But let me pass on. While the ideal lawyer must be an honest man, the converse is not true. An honest man will not always make an ideal lawyer. He must be a constant student. The law reaches in every direction, touching every branch of knowledge and life. The doctor may be sued for negligence or malpractice, the editor be called upon to answer the charge of libel; the inventor may sue or be sued for infringement, the writer charge or be charged with a violation of the law of copyright. One claiming to be an artist may be brought into court to show whether he is an artist or a mere copyist. Every transaction of the merchant or manufacturer may be the subject of litigation. Even the preacher may be called upon to answer a charge of heresy. The alleged criminal's sole defense may be insanity. In this and similar cases expert witnesses may be produced for or against the defendant, and the lawyer must be so familiar with the details and reach of the scientific facts and theories in respect to which these witnesses are examined as to make clear to the jury the accuracy of his own witnesses and the mistakes of his adversary's. Every increase in civilization, making as it does the social and business life more complex, increases the demands for a larger storehouse of knowledge on the part of the lawyer. Two men living alone on an island, with no dealings save between themselves, require little but the simple rules of barter and sale; but one living and dealing in the whirl of New York business life has a right to expect from his counsel familiarity with varied branches of knowledge. A boy may use a jack-knife skillfully, but put him into a large manufacturing, transportation, or telegraphic office, and he is lost. So a lawyer may draft a good deed, but fail when consulted concerning the rights and obligations growing out of the complex bank or other business transactions of to-day.

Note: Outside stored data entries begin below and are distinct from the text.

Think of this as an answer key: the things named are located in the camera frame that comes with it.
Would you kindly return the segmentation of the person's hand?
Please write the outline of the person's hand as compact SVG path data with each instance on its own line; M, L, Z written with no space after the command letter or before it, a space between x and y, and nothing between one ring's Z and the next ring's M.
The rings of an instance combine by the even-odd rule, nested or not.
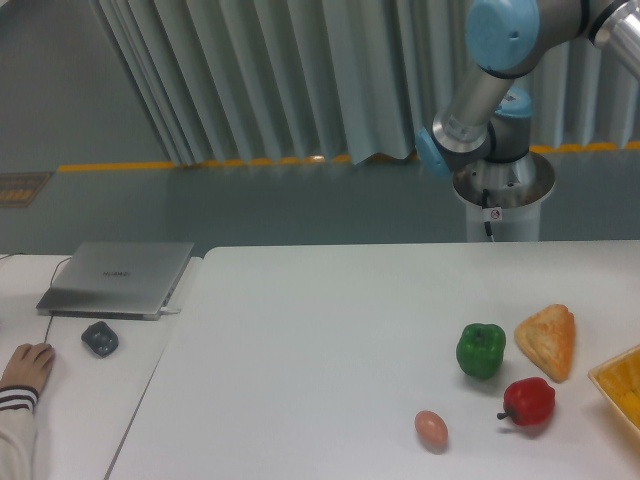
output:
M55 349L47 343L20 345L1 376L2 388L25 387L41 394L55 362Z

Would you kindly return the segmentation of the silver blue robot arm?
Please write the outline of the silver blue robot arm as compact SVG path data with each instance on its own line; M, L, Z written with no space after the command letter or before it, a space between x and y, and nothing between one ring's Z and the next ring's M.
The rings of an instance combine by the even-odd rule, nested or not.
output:
M448 175L490 156L497 148L491 119L514 81L548 50L575 38L588 39L639 74L636 1L473 2L465 23L472 67L449 105L416 133L420 160Z

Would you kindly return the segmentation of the white striped sleeve forearm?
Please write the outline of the white striped sleeve forearm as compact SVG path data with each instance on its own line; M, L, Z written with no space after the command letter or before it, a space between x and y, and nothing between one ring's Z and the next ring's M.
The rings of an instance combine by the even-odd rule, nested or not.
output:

Specialization in the law as elsewhere has become necessary. There are patent lawyers, admiralty lawyers, real estate lawyers, corporation lawyers, criminal lawyers, etc.; and yet even with this specialization and the restriction of one's work to a particular branch of the law, constant study is necessary to keep pace with the ever-increasing and diversified questions which are arising in practice. Inspiration is a lost art in the court-room. No true lawyer advises, prepares documents, or tries a case without careful preparation. Forensic oratory has passed away. No longer does the crowd gather in the county court house to listen to and be moved by the wit, pathos, and eloquence of the advocate, as for hours or days he addresses the jury. The courtroom may be filled, but it is largely with the ubiquitous reporters, many of whom are as destitute of tears as Sahara of water, and as callous to emotion as the mummied sleepers of Egypt. No longer is it true that weeping men, and women with handkerchiefs to their eyes, are moved by the eloquence of counsel. Rather may it more truly be said that distant Texas and the far Pacific slope hang breathlessly on the reporter's imagination and manufactured eloquence. Time is a pressing factor. Facts rather than eloquence is the demand. "Are you going to talk all day? I want to go home and milk my cows," was the sudden appeal of a juror in my court to a counsel who was endeavoring eloquently, as he thought, to impress the jury. The rapidity manifested in other proceedings in life asserts itself in the court-room. The stagecoach and the canal boat have given way to the automobile and the palace car. Even the post-office is too slow. Transactions of weightiest import and involving millions are settled in a moment by telegraph or telephone, and the law must keep pace with this demand for speed, and it does strive to keep pace with it,—except when the interests of the client seem to the counsel to call for as much delay as possible. Arguments in the appellate courts are generally mere colloquies between court and counsel, the one seeking to obtain and the other to give the essential facts and the controlling principles.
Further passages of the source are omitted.